No, I haven't seen anything that indicates that is the case. The only
requirement that I've seen is that on do_get_[date,time]() that I've
quoted several times. It just says that it must extract the struct tm
members and read the format characters used by time_put<>::put to
produce the format specified by 'x' ['X'] or until it encounters an
error. With many locales you could wirte %m/%d/%y and it would happen to
be readable with time_get<>::get_date(), but that does not appear to be
a requirement.

>
>Btw., the next standard contains some useful enhancements
>to the time_get facet:
>http://www.open-std.org/jtc1/sc22/wg21/docs/papers/2007/n2321.html
>

Ah, yes. I now see why we are the linked to strptime(). :)

Now this begs the question.
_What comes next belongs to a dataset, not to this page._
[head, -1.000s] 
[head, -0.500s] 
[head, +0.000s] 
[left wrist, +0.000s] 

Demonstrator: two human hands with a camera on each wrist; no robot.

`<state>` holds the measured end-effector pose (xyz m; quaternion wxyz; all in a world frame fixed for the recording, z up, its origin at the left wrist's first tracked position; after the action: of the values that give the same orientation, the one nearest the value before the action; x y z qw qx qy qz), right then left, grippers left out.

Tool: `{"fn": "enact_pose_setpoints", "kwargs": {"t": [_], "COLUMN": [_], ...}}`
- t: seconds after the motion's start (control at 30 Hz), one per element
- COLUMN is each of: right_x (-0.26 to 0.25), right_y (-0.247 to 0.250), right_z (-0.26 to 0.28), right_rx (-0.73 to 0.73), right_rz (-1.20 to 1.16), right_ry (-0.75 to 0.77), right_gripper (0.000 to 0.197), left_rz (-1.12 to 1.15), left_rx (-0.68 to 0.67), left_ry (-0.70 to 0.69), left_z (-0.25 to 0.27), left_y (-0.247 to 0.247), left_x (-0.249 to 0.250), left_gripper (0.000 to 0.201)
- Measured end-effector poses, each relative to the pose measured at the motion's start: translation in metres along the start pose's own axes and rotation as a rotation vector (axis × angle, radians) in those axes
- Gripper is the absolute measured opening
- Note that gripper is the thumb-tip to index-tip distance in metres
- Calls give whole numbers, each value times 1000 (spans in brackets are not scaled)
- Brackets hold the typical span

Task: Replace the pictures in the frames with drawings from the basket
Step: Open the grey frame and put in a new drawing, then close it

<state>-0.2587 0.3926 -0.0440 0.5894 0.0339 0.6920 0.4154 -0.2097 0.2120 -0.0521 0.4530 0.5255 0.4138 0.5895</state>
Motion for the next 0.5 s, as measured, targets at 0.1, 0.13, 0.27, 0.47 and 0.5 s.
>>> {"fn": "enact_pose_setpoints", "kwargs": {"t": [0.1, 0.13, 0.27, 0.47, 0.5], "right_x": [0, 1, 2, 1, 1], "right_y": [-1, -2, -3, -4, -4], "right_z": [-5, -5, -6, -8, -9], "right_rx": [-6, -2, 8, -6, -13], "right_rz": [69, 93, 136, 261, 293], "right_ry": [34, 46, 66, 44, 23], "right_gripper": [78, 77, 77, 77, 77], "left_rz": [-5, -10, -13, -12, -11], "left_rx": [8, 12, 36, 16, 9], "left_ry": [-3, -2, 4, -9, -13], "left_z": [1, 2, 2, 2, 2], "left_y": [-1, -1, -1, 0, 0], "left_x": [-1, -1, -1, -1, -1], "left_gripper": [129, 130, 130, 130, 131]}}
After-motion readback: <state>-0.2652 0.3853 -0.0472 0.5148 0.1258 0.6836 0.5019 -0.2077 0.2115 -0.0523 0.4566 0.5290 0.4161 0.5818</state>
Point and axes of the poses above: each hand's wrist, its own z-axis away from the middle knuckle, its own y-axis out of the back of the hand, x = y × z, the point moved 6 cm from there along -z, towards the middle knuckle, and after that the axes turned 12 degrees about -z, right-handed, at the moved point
I saw that we had the time_get<>::get()
extension in there. I'm wondering if the mt test should just be using
this as all of the other get method variants end up invoking do_get() in
the end. It would simplify the test a little bit, but it really offers
no other benefit.

>> Yeah, I've made a testcase using strptime(), but it passes on most
>> environments I've tested.
>> 
>> The strptime() function is clearly skipping leading whitespace with
>> the '%e' flag on those platforms that allow this test to pass. Here
>> is a quick test matrix
>
>Interesting. So strptime("%e") swallows the leading space on all
>of these platforms (plus AIX) except HP-UX.
>
It isn't just %e that exhibits this behavior. Adding leading whitespace
to all of the fields appears to work on the same platforms...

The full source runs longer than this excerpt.